■ **WORK TASK**: The answer must repeat every record exactly, with all pictures omitted.

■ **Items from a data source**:
● ● ● ● ●

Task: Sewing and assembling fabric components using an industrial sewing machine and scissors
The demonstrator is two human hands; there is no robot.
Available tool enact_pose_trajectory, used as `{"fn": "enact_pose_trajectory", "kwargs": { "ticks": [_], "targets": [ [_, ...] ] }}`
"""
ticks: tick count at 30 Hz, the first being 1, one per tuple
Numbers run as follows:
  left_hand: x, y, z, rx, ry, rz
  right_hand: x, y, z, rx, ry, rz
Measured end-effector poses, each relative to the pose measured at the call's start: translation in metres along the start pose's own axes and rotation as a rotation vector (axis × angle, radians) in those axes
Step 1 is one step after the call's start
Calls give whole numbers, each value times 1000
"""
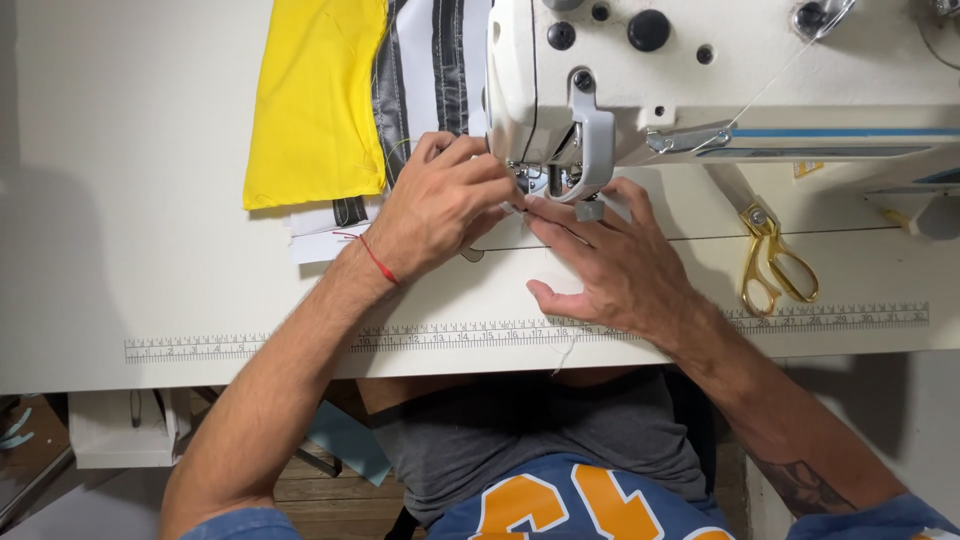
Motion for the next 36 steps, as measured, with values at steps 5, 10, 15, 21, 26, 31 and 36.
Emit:
{"fn": "enact_pose_trajectory", "kwargs": {
  "ticks": [5,10,15,21,26,31,36],
  "targets": [
    [2,5,6,-60,26,-114,0,3,-5,53,21,22],
    [12,7,14,-126,37,-218,-2,2,-7,75,30,41],
    [10,3,9,-137,60,-248,0,3,-9,76,31,42],
    [8,1,8,-147,94,-248,2,6,-9,-19,10,29],
    [8,6,17,-92,87,-232,4,6,-13,32,19,44],
    [14,8,15,-173,85,-252,-1,-2,-4,-19,18,40],
    [14,11,21,-224,78,-289,-4,-5,0,-15,30,38]
  ]
}}
Point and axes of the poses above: each hand's wrist, its own x-axis away from the middle knuckle, its own z-axis out of the back of the hand, y = z × x, the point moved 5 cm from there along -x, towards the middle knuckle, and after that the axes turned 5 degrees about -y, right-handed, at the moved point
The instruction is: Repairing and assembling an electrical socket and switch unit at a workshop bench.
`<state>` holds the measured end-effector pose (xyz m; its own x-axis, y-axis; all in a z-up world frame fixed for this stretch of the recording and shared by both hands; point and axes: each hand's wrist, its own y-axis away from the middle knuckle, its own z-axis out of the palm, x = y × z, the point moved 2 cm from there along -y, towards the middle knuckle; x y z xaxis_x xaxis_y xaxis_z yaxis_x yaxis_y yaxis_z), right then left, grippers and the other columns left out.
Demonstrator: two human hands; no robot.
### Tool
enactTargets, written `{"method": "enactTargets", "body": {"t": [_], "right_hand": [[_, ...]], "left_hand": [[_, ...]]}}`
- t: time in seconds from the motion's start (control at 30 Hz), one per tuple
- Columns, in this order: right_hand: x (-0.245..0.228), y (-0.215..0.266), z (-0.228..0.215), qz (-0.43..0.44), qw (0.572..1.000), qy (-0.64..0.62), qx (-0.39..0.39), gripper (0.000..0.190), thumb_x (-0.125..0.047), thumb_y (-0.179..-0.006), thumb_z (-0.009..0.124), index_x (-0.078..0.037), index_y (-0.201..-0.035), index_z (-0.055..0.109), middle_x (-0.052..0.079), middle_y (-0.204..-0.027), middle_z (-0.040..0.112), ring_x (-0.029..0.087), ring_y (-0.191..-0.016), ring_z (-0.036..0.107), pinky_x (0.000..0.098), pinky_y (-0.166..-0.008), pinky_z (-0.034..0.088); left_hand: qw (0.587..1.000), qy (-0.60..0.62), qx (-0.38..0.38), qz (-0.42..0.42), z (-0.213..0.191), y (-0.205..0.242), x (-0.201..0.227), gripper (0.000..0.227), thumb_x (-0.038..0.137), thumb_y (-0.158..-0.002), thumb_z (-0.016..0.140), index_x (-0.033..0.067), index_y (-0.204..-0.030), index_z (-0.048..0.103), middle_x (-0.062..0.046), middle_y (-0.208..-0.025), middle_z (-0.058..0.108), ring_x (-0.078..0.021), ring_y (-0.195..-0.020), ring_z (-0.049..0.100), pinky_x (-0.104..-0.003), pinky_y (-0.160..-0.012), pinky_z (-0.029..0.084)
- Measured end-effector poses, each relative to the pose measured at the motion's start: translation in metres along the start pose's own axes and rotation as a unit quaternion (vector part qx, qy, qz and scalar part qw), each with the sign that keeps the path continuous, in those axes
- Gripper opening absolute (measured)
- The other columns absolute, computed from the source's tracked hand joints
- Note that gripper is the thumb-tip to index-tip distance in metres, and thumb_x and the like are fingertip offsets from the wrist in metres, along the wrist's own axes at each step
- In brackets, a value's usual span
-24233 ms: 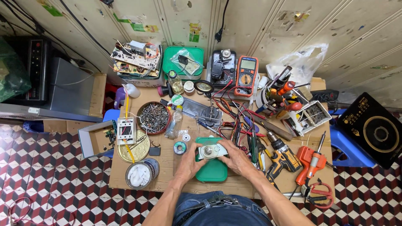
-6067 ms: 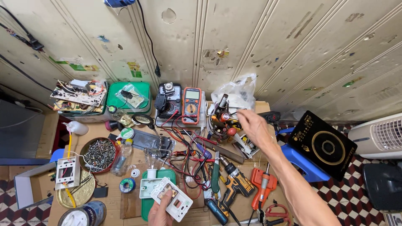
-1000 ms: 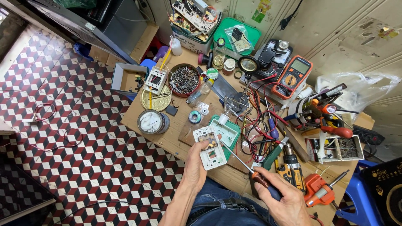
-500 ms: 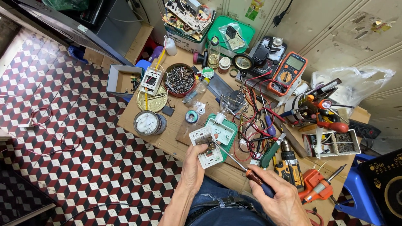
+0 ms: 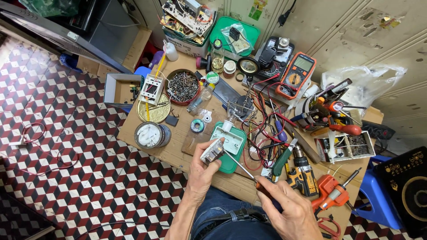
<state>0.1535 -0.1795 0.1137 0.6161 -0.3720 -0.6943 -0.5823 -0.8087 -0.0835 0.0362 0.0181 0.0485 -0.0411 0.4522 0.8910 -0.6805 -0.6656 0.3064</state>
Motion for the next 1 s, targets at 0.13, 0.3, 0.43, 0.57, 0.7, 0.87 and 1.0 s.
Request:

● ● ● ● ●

■ **WRITTEN SOLUTION**:
Task: Sewing and assembling fabric components using an industrial sewing machine and scissors
The demonstrator is two human hands; there is no robot.
Available tool enact_pose_trajectory, used as `{"fn": "enact_pose_trajectory", "kwargs": { "ticks": [_], "targets": [ [_, ...] ] }}`
"""
ticks: tick count at 30 Hz, the first being 1, one per tuple
Numbers run as follows:
  left_hand: x, y, z, rx, ry, rz
  right_hand: x, y, z, rx, ry, rz
Measured end-effector poses, each relative to the pose measured at the call's start: translation in metres along the start pose's own axes and rotation as a rotation vector (axis × angle, radians) in those axes
Step 1 is one step after the call's start
Calls give whole numbers, each value times 1000
"""
Motion for the next 36 steps, as measured, with values at steps 5, 10, 15, 21, 26, 31 and 36.
Emit:
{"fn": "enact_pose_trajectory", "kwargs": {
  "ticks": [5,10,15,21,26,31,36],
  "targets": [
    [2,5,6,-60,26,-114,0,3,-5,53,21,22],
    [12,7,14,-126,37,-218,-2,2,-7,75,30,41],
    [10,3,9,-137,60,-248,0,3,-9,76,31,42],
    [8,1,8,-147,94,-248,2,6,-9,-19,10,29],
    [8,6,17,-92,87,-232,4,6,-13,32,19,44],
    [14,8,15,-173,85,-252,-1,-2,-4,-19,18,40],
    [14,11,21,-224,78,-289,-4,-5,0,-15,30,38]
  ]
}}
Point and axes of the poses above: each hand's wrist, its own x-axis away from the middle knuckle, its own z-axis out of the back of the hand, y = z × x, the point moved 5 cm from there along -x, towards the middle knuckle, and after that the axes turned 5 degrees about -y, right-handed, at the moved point
The instruction is: Repairing and assembling an electrical socket and switch unit at a workshop bench.
`<state>` holds the measured end-effector pose (xyz m; its own x-axis, y-axis; all in a z-up world frame fixed for this stretch of the recording and shared by both hands; point and axes: each hand's wrist, its own y-axis away from the middle knuckle, its own z-axis out of the palm, x = y × z, the point moved 2 cm from there along -y, towards the middle knuckle; x y z xaxis_x xaxis_y xaxis_z yaxis_x yaxis_y yaxis_z), right then left, grippers and the other columns left out.
Demonstrator: two human hands; no robot.
### Tool
enactTargets, written `{"method": "enactTargets", "body": {"t": [_], "right_hand": [[_, ...]], "left_hand": [[_, ...]]}}`
- t: time in seconds from the motion's start (control at 30 Hz), one per tuple
- Columns, in this order: right_hand: x (-0.245..0.228), y (-0.215..0.266), z (-0.228..0.215), qz (-0.43..0.44), qw (0.572..1.000), qy (-0.64..0.62), qx (-0.39..0.39), gripper (0.000..0.190), thumb_x (-0.125..0.047), thumb_y (-0.179..-0.006), thumb_z (-0.009..0.124), index_x (-0.078..0.037), index_y (-0.201..-0.035), index_z (-0.055..0.109), middle_x (-0.052..0.079), middle_y (-0.204..-0.027), middle_z (-0.040..0.112), ring_x (-0.029..0.087), ring_y (-0.191..-0.016), ring_z (-0.036..0.107), pinky_x (0.000..0.098), pinky_y (-0.166..-0.008), pinky_z (-0.034..0.088); left_hand: qw (0.587..1.000), qy (-0.60..0.62), qx (-0.38..0.38), qz (-0.42..0.42), z (-0.213..0.191), y (-0.205..0.242), x (-0.201..0.227), gripper (0.000..0.227), thumb_x (-0.038..0.137), thumb_y (-0.158..-0.002), thumb_z (-0.016..0.140), index_x (-0.033..0.067), index_y (-0.204..-0.030), index_z (-0.048..0.103), middle_x (-0.062..0.046), middle_y (-0.208..-0.025), middle_z (-0.058..0.108), ring_x (-0.078..0.021), ring_y (-0.195..-0.020), ring_z (-0.049..0.100), pinky_x (-0.104..-0.003), pinky_y (-0.160..-0.012), pinky_z (-0.029..0.084)
- Measured end-effector poses, each relative to the pose measured at the motion's start: translation in metres along the start pose's own axes and rotation as a unit quaternion (vector part qx, qy, qz and scalar part qw), each with the sign that keeps the path continuous, in those axes
- Gripper opening absolute (measured)
- The other columns absolute, computed from the source's tracked hand joints
- Note that gripper is the thumb-tip to index-tip distance in metres, and thumb_x and the like are fingertip offsets from the wrist in metres, along the wrist's own axes at each step
- In brackets, a value's usual span
-24233 ms: 
-6067 ms: 
-1000 ms: 
-500 ms: 
+0 ms: 
<state>0.1535 -0.1795 0.1137 0.6161 -0.3720 -0.6943 -0.5823 -0.8087 -0.0835 0.0362 0.0181 0.0485 -0.0411 0.4522 0.8910 -0.6805 -0.6656 0.3064</state>
Motion for the next 1 s, targets at 0.13, 0.3, 0.43, 0.57, 0.7, 0.87 and 1.0 s.
Request:

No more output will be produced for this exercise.